Broad has Fulton, and a few others, in his sights and will be mindful of the dangers of trying to adapt his line of attack too much.

Fulton made a hundred in each innings – the first of the 34-year-old’s stop-start Test career – when the teams last met in Auckland, and England clung on for a 0-0 stalemate at the end of March.

Finn eventually got him each time but Broad is hoping it takes nowhere near as long this time.

The seamer, himself 1.96 metres tall, said: “The only different thing with ‘two-metre’ Peter is, if you go near the stumps, especially on those New Zealand wickets, he’d seem to hit it for four through the leg-side. His stats were quite high on leg-side scoring. So you do have to bowl a little bit different. But I think at the start of this series we’ll be looking to bowl disciplined, old school, top-of-off areas – and see where we go from there.

“From a bowling point of view, the first Test of the summer, English conditions, whoever you’re bowling at you want to just be testing their defence. You want to be top of off/top of ‘fourth-stump’, bringing the edge into play and threatening the stumps from time to time.”

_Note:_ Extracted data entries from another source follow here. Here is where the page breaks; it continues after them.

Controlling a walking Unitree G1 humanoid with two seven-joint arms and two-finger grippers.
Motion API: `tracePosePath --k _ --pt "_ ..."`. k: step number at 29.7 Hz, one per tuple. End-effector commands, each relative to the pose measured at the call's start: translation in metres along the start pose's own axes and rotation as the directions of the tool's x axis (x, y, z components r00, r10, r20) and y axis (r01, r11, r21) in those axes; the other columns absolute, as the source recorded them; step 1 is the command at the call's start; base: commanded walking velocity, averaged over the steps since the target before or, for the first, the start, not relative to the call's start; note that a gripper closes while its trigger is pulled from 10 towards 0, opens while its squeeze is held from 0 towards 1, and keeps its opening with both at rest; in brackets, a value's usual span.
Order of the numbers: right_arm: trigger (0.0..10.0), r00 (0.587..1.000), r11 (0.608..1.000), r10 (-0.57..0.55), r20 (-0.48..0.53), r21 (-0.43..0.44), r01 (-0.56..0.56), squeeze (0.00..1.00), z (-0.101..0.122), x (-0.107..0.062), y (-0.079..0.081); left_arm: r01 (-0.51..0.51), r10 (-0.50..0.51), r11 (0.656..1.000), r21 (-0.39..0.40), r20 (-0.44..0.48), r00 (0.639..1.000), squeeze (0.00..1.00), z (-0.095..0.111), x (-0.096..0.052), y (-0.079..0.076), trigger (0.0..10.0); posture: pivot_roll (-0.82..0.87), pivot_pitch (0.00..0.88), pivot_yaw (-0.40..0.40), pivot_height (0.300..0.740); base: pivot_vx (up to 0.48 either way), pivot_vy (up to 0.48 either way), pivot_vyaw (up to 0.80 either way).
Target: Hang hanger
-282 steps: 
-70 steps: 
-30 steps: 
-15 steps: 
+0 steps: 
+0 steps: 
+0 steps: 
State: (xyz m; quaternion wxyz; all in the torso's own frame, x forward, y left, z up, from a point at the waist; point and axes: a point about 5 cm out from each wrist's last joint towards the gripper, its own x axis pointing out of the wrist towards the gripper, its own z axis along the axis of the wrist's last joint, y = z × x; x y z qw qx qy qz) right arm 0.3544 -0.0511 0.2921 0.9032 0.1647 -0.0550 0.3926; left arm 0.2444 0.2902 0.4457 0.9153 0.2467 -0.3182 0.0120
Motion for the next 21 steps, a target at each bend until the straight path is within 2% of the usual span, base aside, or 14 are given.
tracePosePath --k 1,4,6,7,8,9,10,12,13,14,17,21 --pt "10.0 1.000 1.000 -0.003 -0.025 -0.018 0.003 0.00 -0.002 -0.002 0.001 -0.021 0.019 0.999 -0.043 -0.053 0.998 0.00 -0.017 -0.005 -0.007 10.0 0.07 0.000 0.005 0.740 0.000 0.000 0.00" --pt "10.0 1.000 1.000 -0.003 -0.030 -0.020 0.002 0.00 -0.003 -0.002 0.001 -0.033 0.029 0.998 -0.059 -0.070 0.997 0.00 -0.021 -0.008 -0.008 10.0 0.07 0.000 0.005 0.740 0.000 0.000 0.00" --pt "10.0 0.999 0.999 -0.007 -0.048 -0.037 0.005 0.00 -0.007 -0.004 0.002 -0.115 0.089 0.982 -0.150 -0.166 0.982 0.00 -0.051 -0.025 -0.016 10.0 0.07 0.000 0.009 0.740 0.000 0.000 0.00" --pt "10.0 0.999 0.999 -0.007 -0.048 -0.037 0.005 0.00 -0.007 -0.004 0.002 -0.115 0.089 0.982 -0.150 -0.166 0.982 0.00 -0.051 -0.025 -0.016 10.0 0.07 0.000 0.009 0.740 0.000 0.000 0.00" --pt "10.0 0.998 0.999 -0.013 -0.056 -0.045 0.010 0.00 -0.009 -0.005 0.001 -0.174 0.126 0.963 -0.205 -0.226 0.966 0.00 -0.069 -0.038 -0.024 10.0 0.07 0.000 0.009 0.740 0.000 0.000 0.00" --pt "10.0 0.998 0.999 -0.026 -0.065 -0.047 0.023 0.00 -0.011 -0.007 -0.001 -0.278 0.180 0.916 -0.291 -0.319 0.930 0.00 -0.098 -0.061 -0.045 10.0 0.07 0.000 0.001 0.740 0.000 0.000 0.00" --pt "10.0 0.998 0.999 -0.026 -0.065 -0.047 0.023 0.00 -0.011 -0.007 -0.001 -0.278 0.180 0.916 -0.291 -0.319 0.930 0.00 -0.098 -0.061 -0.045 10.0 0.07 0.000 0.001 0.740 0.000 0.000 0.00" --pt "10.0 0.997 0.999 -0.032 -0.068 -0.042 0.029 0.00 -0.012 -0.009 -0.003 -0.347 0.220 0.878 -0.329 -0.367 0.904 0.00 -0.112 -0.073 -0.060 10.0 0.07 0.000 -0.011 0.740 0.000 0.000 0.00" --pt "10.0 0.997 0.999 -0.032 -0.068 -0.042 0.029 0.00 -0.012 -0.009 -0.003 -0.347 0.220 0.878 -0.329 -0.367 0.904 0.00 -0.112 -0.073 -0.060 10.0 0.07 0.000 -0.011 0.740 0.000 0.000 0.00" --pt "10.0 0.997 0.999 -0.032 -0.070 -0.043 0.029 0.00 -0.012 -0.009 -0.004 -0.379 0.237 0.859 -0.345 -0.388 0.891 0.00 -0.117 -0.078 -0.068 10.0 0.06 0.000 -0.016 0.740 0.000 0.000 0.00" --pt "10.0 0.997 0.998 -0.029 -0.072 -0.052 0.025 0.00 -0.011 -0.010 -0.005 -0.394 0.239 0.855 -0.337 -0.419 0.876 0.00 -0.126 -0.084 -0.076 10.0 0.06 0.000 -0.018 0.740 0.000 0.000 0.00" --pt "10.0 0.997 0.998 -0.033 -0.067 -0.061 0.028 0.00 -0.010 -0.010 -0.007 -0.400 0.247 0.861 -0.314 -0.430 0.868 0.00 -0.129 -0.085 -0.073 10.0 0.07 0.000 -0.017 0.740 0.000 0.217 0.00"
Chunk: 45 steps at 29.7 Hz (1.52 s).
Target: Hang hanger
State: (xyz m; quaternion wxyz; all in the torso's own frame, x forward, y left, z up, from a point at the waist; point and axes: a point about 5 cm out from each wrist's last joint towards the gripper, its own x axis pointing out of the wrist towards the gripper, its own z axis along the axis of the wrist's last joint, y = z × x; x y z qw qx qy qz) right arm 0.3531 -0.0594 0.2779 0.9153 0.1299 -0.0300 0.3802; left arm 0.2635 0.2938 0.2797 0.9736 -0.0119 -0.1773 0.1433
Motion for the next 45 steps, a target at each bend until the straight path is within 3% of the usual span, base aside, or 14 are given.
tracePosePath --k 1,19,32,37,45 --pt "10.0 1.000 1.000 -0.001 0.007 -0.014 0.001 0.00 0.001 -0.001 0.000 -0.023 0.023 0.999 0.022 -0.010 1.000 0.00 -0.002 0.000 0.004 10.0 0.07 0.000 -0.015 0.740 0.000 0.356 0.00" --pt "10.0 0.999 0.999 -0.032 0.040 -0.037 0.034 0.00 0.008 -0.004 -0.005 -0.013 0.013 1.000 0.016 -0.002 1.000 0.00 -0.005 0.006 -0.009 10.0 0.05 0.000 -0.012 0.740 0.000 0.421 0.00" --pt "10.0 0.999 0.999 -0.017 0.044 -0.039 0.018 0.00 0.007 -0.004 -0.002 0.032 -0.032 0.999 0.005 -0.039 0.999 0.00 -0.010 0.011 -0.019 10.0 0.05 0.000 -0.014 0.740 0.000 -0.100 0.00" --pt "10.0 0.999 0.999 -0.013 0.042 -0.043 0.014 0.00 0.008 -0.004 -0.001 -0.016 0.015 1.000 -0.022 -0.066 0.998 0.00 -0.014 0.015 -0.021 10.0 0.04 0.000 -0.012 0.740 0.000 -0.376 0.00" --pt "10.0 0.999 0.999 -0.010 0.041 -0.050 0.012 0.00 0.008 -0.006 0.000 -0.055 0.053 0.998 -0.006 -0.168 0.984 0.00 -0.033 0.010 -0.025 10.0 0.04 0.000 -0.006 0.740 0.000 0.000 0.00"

Broad knows from his own experience, having started out as a schoolboy batsman before a growth spurt carried him up to his adult height, that stature can be a mixed blessing. “I find as a taller batsman, punching off the back foot and scoring off balls shorter batsmen can’t score off is a lot easier,” he said. “But the fuller, straighter deliveries are obviously a lot further from your eyes so they’re harder to deal with. There’s pros and cons but you do bring up more scoring areas with longer levers, I think.”

As an international bowler who bats these days, Broad is wary of tailoring his aim too far from the norm.

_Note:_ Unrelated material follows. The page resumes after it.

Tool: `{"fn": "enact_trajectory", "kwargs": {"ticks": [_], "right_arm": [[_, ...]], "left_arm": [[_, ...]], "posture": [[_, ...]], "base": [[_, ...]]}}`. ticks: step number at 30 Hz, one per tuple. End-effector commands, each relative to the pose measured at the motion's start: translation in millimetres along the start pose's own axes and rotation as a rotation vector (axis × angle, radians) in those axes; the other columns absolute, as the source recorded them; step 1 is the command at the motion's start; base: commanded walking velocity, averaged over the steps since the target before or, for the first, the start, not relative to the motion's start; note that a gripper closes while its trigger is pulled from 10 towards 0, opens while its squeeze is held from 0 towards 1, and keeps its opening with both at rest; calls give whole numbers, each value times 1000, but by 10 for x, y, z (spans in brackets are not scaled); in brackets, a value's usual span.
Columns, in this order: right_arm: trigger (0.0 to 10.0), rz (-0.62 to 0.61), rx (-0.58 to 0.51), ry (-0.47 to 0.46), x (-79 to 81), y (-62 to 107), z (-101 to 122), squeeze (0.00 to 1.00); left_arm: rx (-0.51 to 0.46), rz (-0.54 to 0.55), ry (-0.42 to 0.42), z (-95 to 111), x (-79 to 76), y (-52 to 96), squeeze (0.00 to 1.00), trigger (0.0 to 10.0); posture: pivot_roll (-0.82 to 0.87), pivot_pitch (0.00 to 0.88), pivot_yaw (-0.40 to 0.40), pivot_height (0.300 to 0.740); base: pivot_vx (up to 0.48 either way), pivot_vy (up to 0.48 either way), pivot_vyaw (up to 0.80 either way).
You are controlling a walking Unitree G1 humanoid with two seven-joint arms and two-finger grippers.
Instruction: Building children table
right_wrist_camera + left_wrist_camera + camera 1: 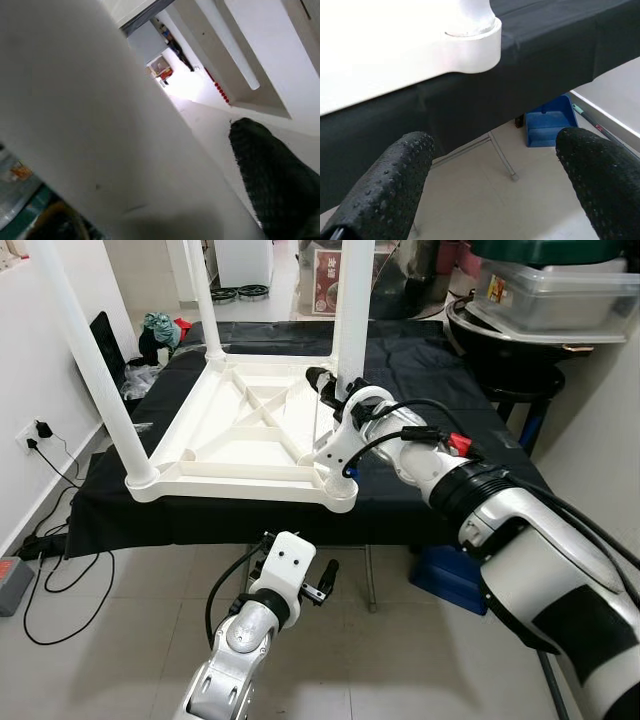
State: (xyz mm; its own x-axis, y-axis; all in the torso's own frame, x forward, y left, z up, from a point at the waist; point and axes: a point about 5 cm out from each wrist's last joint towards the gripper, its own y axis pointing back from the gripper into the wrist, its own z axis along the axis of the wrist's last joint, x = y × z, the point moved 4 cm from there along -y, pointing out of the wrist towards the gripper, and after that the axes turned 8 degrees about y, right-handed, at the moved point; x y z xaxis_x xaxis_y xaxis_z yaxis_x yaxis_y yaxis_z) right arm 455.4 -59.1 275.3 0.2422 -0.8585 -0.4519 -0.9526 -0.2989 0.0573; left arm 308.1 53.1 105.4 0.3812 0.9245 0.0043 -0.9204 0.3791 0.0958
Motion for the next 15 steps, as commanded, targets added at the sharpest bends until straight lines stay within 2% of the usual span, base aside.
{"fn": "enact_trajectory", "kwargs": {"ticks": [1,8,11,13,14,15], "right_arm": [[0,-29,2,-46,-95,-13,-34,0],[0,-88,-18,-75,-209,-27,-25,0],[0,-140,-5,-96,-309,-27,-55,0],[0,-140,-5,-96,-309,-27,-55,0],[0,-195,8,-124,-405,-22,-85,0],[0,-300,19,-163,-566,-2,-129,0]], "left_arm": [[17,2,0,-32,-6,24,0,10000],[22,6,-1,-32,6,21,0,10000],[21,6,-1,-28,5,21,0,10000],[21,6,-1,-28,5,21,0,10000],[23,7,0,-31,7,21,0,10000],[25,7,1,-34,4,20,0,10000]], "posture": [[45,63,-54,740],[46,70,-53,740],[44,71,-54,740],[44,71,-54,740],[44,72,-49,740],[43,73,-52,740]], "base": [[0,0,0],[0,0,0],[0,0,0],[0,0,0],[0,0,0],[0,0,0]]}}
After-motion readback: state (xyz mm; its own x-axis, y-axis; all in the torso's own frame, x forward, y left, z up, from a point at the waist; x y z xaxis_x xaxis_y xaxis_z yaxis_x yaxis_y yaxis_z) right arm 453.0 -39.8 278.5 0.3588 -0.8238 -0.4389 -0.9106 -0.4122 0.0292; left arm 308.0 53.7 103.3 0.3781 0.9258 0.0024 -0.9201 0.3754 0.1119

“It can affect bowling at different heights of batsmen but it shouldn’t,” he said. “A top-of-off ball is a top-of-off ball and that’s where you want to be 95 per cent of the time. As a team we want to get back to basics, challenge the defence of each New Zealand batsman.”

Meanwhile, Kiwi captain Brendon McCullum is relishing the prospect of pitting his and New Zealand’s wits and talents against an improved England.

He rejects the suggestion that England showed their hosts any lack of respect in the 0-0 stalemate over three Tests in New Zealand two months ago, reasoning instead that his team had simply grasped the initiative from the outset. He anticipates, however, that Alastair Cook’s men will be tougher nuts to crack at home and the Black Caps will once again have to “punch above their weight”.

A cool spring in London promises conditions not too far removed from those in Dunedin at the start of March, when England were caught cold and bowled out for 167 on day one.

But McCullum said: “They will be more aware of us. They’re playing in their backyard as well, so we know we’re going to have to improve.

“They will probably swing the ball a bit more than in New Zealand, where they also struggled a touch with the Kookaburra (ball).

“They will be a far more dangerous proposition. Their batters are very clinical at home.”